- _WORK TASK_
Where a record holds a picture, leave the picture out; otherwise repeat every record exactly.
SOURCE MATERIAL below:
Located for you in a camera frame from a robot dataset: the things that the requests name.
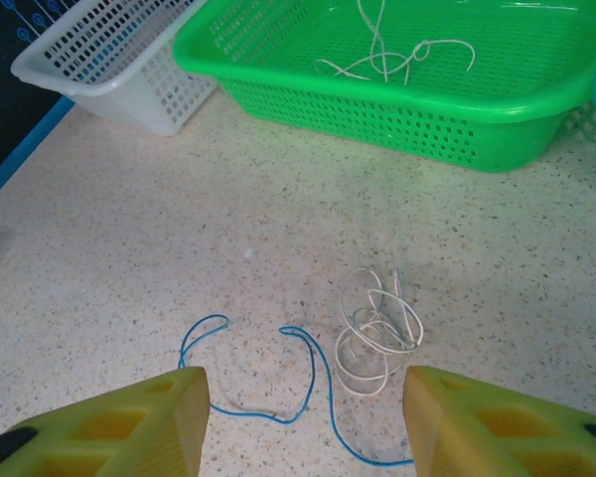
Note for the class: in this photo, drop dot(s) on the white plastic basket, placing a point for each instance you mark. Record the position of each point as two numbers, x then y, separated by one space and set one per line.
129 99

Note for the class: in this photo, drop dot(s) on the green plastic basket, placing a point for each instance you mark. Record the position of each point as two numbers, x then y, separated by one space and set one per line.
328 109

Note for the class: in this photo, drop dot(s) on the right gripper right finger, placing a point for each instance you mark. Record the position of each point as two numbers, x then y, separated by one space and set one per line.
501 432

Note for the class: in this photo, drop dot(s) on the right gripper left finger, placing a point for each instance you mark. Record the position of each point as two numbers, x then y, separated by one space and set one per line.
104 432

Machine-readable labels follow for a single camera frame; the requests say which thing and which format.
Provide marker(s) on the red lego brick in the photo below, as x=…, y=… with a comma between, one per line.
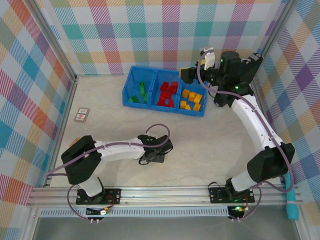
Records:
x=161, y=102
x=170, y=102
x=165, y=95
x=171, y=90
x=163, y=86
x=174, y=85

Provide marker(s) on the long green lego brick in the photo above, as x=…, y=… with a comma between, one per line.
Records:
x=142, y=91
x=136, y=99

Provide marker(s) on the blue three-compartment bin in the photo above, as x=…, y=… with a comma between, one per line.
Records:
x=135, y=85

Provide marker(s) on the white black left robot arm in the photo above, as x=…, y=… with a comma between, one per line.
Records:
x=80, y=162

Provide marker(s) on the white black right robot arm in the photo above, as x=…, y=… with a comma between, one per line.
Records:
x=267, y=165

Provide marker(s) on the black hard case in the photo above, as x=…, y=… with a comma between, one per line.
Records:
x=255, y=66

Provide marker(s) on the small printed card box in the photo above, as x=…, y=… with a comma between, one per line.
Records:
x=82, y=114

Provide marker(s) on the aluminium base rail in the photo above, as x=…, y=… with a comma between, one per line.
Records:
x=162, y=197

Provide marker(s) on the aluminium frame post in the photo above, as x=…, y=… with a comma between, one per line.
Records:
x=277, y=25
x=51, y=32

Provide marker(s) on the small black electronics bracket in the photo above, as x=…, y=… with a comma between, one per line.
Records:
x=96, y=212
x=235, y=212

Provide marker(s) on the aluminium side rail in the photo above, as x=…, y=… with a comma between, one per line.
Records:
x=63, y=120

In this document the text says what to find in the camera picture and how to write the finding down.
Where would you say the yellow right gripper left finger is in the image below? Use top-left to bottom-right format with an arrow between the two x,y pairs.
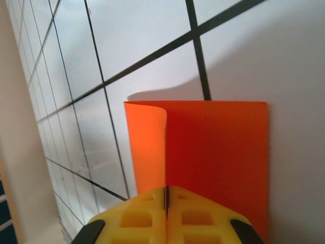
73,186 -> 168,244

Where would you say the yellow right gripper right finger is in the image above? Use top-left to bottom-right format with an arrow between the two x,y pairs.
167,186 -> 268,244

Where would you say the orange square paper sheet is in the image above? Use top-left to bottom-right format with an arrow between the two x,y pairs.
123,100 -> 270,242

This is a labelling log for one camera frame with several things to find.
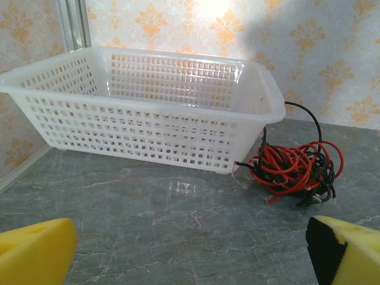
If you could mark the aluminium side rail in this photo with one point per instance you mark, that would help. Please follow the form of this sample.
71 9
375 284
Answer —
26 166

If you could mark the white perforated plastic basket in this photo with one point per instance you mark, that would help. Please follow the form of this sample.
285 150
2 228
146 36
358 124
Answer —
148 104

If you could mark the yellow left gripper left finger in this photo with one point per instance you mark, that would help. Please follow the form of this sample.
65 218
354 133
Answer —
32 255

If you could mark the aluminium frame post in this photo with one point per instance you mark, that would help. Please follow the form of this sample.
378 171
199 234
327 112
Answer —
74 23

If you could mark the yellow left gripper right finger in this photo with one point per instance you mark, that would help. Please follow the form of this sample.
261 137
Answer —
356 258

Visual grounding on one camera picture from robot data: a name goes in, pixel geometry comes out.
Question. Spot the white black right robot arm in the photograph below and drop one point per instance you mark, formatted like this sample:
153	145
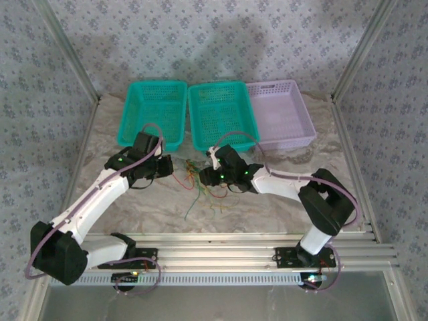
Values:
277	187

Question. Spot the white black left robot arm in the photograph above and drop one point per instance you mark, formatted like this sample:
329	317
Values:
103	200

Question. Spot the teal plastic mesh basket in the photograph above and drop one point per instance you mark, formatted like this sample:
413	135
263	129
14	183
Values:
217	100
157	100

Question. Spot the lilac plastic mesh basket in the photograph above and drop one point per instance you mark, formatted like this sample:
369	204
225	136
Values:
281	107

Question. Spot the small controller circuit board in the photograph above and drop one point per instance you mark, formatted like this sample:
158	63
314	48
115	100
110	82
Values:
125	277
312	278

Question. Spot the grey metal panel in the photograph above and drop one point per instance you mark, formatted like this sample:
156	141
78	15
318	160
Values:
217	304

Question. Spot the aluminium table side rail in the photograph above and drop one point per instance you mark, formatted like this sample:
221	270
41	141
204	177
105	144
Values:
78	167
350	150

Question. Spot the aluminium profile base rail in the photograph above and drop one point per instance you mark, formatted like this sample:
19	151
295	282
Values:
217	254

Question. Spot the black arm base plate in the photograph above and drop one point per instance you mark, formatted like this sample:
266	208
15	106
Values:
143	253
287	257

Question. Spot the aluminium frame post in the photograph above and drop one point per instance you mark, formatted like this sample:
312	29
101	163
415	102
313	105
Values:
363	50
73	55

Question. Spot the aluminium frame leg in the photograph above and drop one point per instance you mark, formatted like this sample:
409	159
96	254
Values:
399	297
33	304

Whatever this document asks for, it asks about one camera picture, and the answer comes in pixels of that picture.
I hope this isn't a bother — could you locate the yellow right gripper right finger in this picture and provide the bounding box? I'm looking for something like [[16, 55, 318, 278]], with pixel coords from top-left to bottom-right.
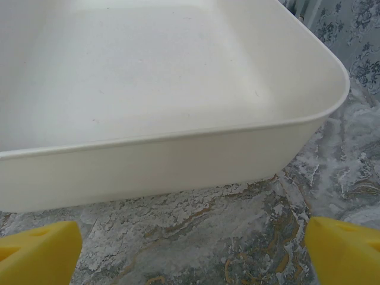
End of SOURCE MATERIAL.
- _SOLUTION TO THE EXERCISE_
Located for you in a camera frame from a robot dataset: the things that the requests name.
Note for the class: in this photo, drop dot(s) on the white plastic basket, placing a point for each instance you mark. Record the position of each point as two numbers, x then y, separated by one space and set one per line.
129 99

Note for the class: in this photo, drop dot(s) on the green plastic basket, placing a point for each instance you mark. Record the position of each point as two numbers, x then y, separated by one space and set one per line.
328 109

Note for the class: in this photo, drop dot(s) on the right gripper right finger, placing a point for each instance you mark. Record the position of each point as two numbers, x then y, separated by one space and set one per line.
501 432

Note for the class: in this photo, drop dot(s) on the right gripper left finger, placing a point for each instance you mark. Record the position of each point as two numbers, x then y, separated by one space and set one per line.
104 432

Machine-readable labels follow for a single camera frame; the requests say which thing and which format.
Provide marker(s) on the red lego brick in the photo below, as x=…, y=… with a comma between, one per line.
Records:
x=161, y=102
x=170, y=102
x=165, y=95
x=171, y=90
x=163, y=86
x=174, y=85

Provide marker(s) on the long green lego brick in the photo above, as x=…, y=… with a comma between, one per line.
Records:
x=142, y=91
x=136, y=99

Provide marker(s) on the blue three-compartment bin in the photo above, as x=…, y=… with a comma between, one per line.
Records:
x=135, y=85

Provide marker(s) on the white black left robot arm in the photo above, as x=…, y=… with a comma between, one per line.
Records:
x=80, y=162

Provide marker(s) on the white black right robot arm in the photo above, as x=…, y=… with a comma between, one per line.
Records:
x=267, y=165

Provide marker(s) on the black hard case in the photo above, as x=…, y=… with a comma between, one per line.
Records:
x=255, y=66

Provide marker(s) on the small printed card box in the photo above, as x=…, y=… with a comma between, one per line.
Records:
x=82, y=114

Provide marker(s) on the aluminium base rail in the photo above, as x=…, y=… with a comma between, one per line.
Records:
x=162, y=197

Provide marker(s) on the aluminium frame post in the photo above, as x=…, y=… with a comma between, one per line.
Records:
x=277, y=25
x=51, y=32

Provide marker(s) on the small black electronics bracket in the photo above, as x=…, y=… with a comma between, one per line.
Records:
x=96, y=212
x=235, y=212

Provide marker(s) on the aluminium side rail in the photo above, as x=…, y=… with a comma between, one per line.
Records:
x=63, y=120

In this document the text says what to find in the camera picture and how to write the finding down.
Where would you say the yellow right gripper left finger is in the image below? Use top-left to bottom-right format with an arrow between the two x,y pairs.
73,186 -> 168,244

Where would you say the yellow right gripper right finger is in the image above? Use top-left to bottom-right format with an arrow between the two x,y pairs.
167,186 -> 268,244

Where would you say the orange square paper sheet is in the image above? Use top-left to bottom-right format with an arrow between the two x,y pairs.
123,100 -> 270,242

This is a labelling log for one camera frame with several things to find.
If you could mark the aluminium side rail in this photo with one point per instance you mark, that would help. Please follow the form of this sample.
71 9
375 284
Answer —
26 166

If you could mark the white perforated plastic basket in this photo with one point per instance you mark, that would help. Please follow the form of this sample.
285 150
2 228
146 36
358 124
Answer —
148 104

If you could mark the yellow left gripper left finger in this photo with one point per instance you mark, that would help. Please follow the form of this sample.
65 218
354 133
Answer —
32 255

If you could mark the aluminium frame post in this photo with one point per instance you mark, that would help. Please follow the form of this sample.
378 171
199 234
327 112
Answer —
74 23

If you could mark the yellow left gripper right finger in this photo with one point per instance you mark, that would help. Please follow the form of this sample.
261 137
Answer —
356 258

Visual grounding on one camera picture from robot data: a name goes in, pixel geometry comes out.
Question. Spot the white black right robot arm in the photograph below and drop one point per instance you mark, formatted like this sample:
153	145
Values:
277	187

Question. Spot the white black left robot arm in the photograph above and drop one point per instance you mark, formatted like this sample:
329	317
Values:
103	200

Question. Spot the teal plastic mesh basket in the photograph above and drop one point per instance you mark, formatted like this sample:
413	135
263	129
14	183
Values:
217	100
157	100

Question. Spot the lilac plastic mesh basket in the photograph above and drop one point per instance you mark, formatted like this sample:
369	204
225	136
Values:
281	107

Question. Spot the small controller circuit board in the photograph above and drop one point per instance you mark, formatted like this sample:
158	63
314	48
115	100
110	82
Values:
125	277
312	278

Question. Spot the grey metal panel in the photograph above and drop one point per instance you mark, formatted like this sample:
156	141
78	15
318	160
Values:
217	304

Question. Spot the aluminium table side rail in the photograph above and drop one point per instance you mark, formatted like this sample:
221	270
41	141
204	177
105	144
Values:
78	167
350	150

Question. Spot the aluminium profile base rail in the photograph above and drop one point per instance you mark, formatted like this sample:
19	151
295	282
Values:
217	254

Question. Spot the black arm base plate in the photograph above and drop one point per instance you mark, formatted like this sample:
266	208
15	106
Values:
143	253
287	257

Question. Spot the aluminium frame post in the photograph above and drop one point per instance you mark, formatted like this sample:
312	29
101	163
415	102
313	105
Values:
363	50
73	55

Question. Spot the aluminium frame leg in the photograph above and drop one point per instance you mark, formatted like this sample:
409	159
96	254
Values:
399	297
33	304

Whatever this document asks for, it asks about one camera picture, and the answer comes in pixels of that picture.
I hope this isn't a bother — could you locate the yellow right gripper right finger in this picture and provide the bounding box? I'm looking for something like [[16, 55, 318, 278]], with pixel coords from top-left to bottom-right.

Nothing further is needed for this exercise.